* **ABOUT THIS EXERCISE**
Copy nothing from the entries below except the lines from the one containing "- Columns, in" through the one containing "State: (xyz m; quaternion", and copy those exactly.

Stored items:
============================================================
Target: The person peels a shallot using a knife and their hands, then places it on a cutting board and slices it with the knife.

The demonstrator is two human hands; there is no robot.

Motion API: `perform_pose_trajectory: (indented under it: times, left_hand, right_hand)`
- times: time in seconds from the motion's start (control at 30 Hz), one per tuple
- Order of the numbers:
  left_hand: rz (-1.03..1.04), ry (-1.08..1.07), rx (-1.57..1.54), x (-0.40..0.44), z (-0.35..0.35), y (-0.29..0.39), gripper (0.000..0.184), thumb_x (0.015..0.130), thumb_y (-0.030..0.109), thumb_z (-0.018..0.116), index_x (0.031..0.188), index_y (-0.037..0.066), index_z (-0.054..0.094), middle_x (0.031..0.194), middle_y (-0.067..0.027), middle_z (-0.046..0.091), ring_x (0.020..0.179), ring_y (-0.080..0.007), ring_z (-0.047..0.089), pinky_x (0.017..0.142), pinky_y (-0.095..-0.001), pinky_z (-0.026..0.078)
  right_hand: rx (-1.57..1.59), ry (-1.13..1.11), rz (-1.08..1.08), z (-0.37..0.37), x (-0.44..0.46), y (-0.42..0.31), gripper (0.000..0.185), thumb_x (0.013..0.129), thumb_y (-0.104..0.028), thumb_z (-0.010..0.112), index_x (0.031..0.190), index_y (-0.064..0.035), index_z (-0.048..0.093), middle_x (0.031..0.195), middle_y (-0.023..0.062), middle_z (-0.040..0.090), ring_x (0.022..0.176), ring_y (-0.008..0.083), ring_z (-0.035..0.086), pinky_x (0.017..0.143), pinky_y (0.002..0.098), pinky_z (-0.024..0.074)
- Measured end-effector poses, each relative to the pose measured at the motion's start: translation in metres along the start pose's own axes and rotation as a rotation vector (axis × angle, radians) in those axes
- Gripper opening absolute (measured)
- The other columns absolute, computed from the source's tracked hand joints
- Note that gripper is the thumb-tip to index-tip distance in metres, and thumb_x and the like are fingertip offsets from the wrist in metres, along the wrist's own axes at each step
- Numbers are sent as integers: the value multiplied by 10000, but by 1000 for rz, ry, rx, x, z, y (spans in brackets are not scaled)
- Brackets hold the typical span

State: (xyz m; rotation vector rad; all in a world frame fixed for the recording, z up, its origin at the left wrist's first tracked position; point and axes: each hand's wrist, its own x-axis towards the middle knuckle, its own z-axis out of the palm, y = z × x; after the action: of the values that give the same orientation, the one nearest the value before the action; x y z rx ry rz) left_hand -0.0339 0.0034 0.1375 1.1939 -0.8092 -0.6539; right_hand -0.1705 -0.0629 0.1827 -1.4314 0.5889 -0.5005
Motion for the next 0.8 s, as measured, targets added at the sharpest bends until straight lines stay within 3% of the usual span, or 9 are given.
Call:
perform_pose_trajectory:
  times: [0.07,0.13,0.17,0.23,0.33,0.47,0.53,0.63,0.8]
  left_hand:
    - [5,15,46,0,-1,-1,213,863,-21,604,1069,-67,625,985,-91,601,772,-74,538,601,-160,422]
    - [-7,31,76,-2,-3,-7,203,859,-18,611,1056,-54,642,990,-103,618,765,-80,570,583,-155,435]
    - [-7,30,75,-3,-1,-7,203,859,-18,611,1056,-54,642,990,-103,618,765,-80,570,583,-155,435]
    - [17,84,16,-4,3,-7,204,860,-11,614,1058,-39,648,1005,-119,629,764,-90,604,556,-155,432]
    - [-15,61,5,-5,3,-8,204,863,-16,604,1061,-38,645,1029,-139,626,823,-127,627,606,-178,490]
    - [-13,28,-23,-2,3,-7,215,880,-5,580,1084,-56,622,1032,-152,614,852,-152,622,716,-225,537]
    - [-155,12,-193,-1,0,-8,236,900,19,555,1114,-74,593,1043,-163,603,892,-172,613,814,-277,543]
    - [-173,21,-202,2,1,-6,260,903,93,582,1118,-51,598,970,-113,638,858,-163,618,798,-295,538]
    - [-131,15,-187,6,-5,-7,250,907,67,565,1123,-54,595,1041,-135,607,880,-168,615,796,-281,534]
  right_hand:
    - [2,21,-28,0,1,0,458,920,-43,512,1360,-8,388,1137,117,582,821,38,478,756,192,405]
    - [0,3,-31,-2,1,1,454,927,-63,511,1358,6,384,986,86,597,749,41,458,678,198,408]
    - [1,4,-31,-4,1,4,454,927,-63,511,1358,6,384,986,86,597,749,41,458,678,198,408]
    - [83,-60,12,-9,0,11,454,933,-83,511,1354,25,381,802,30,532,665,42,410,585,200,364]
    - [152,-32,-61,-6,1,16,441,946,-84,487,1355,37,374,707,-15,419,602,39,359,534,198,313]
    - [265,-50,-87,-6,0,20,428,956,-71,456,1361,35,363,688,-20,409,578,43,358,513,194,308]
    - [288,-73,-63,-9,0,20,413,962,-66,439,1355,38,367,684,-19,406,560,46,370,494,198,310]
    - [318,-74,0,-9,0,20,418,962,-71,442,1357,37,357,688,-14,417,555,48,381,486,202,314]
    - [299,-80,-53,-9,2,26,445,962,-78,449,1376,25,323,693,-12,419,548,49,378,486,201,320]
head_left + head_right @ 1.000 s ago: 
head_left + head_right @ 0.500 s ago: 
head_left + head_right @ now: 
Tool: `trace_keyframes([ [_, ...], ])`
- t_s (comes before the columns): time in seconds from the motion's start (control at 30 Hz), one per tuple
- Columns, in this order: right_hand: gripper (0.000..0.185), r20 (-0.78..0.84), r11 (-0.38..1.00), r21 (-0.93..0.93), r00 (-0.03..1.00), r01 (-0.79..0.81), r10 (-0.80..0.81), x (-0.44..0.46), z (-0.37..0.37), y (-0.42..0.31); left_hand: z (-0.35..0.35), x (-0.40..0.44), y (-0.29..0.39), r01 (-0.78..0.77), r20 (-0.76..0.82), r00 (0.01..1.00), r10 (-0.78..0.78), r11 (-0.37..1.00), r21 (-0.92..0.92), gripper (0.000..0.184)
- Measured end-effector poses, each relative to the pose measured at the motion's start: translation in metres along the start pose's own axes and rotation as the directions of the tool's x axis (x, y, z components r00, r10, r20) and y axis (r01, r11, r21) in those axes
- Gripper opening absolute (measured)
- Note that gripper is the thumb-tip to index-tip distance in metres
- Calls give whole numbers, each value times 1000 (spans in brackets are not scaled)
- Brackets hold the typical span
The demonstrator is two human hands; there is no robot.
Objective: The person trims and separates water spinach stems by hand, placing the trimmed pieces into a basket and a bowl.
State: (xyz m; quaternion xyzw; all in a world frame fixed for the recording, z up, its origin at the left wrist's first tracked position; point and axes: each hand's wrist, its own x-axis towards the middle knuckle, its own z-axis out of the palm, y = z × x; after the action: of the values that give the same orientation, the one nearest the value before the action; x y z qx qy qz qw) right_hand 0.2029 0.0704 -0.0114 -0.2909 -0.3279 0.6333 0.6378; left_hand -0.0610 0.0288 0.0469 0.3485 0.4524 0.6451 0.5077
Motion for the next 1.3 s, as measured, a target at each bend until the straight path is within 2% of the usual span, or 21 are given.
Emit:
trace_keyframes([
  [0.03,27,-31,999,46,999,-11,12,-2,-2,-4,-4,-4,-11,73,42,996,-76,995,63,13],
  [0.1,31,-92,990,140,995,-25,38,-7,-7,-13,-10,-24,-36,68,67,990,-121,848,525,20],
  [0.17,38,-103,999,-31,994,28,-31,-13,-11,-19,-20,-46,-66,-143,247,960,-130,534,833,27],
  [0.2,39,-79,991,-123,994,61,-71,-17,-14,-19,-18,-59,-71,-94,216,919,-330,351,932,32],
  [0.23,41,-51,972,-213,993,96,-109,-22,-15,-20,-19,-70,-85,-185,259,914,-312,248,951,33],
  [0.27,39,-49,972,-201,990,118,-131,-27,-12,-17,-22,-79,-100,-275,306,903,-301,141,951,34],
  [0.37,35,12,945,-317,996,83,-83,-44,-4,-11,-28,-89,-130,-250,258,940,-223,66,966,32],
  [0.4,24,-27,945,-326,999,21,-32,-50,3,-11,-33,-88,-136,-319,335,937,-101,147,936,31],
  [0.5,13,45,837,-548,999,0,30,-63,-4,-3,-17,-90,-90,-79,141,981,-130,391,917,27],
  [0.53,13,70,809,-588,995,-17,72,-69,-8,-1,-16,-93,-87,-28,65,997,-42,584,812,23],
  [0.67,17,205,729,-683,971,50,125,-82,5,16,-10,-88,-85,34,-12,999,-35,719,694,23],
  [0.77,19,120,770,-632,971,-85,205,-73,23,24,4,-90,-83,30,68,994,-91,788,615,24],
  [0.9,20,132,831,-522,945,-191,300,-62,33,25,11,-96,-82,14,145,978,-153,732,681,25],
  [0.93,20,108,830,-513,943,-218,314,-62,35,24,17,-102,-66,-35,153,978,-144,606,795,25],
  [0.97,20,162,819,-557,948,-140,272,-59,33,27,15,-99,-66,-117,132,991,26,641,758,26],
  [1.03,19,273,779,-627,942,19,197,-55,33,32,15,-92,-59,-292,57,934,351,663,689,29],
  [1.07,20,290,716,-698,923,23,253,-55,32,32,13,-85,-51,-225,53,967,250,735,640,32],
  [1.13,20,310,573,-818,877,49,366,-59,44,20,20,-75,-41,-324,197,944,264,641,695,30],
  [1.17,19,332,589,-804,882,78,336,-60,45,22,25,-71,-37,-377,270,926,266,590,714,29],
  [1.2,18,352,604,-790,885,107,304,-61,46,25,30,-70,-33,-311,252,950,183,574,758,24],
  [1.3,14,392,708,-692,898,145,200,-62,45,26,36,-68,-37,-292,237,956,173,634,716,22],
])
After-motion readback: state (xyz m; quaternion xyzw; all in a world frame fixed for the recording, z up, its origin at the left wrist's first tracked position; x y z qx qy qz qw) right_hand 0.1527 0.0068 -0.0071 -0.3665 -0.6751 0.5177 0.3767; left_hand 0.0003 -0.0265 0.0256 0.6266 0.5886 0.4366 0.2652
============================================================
* **RESULT OF THE EXERCISE**
- Columns, in this order: right_hand: gripper (0.000..0.185), r20 (-0.78..0.84), r11 (-0.38..1.00), r21 (-0.93..0.93), r00 (-0.03..1.00), r01 (-0.79..0.81), r10 (-0.80..0.81), x (-0.44..0.46), z (-0.37..0.37), y (-0.42..0.31); left_hand: z (-0.35..0.35), x (-0.40..0.44), y (-0.29..0.39), r01 (-0.78..0.77), r20 (-0.76..0.82), r00 (0.01..1.00), r10 (-0.78..0.78), r11 (-0.37..1.00), r21 (-0.92..0.92), gripper (0.000..0.184)
- Measured end-effector poses, each relative to the pose measured at the motion's start: translation in metres along the start pose's own axes and rotation as the directions of the tool's x axis (x, y, z components r00, r10, r20) and y axis (r01, r11, r21) in those axes
- Gripper opening absolute (measured)
- Note that gripper is the thumb-tip to index-tip distance in metres
- Calls give whole numbers, each value times 1000 (spans in brackets are not scaled)
- Brackets hold the typical span
The demonstrator is two human hands; there is no robot.
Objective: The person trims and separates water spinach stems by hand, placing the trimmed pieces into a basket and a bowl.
State: (xyz m; quaternion xyzw; all in a world frame fixed for the recording, z up, its origin at the left wrist's first tracked position; point and axes: each hand's wrist, its own x-axis towards the middle knuckle, its own z-axis out of the palm, y = z × x; after the action: of the values that give the same orientation, the one nearest the value before the action; x y z qx qy qz qw) right_hand 0.2029 0.0704 -0.0114 -0.2909 -0.3279 0.6333 0.6378; left_hand -0.0610 0.0288 0.0469 0.3485 0.4524 0.6451 0.5077

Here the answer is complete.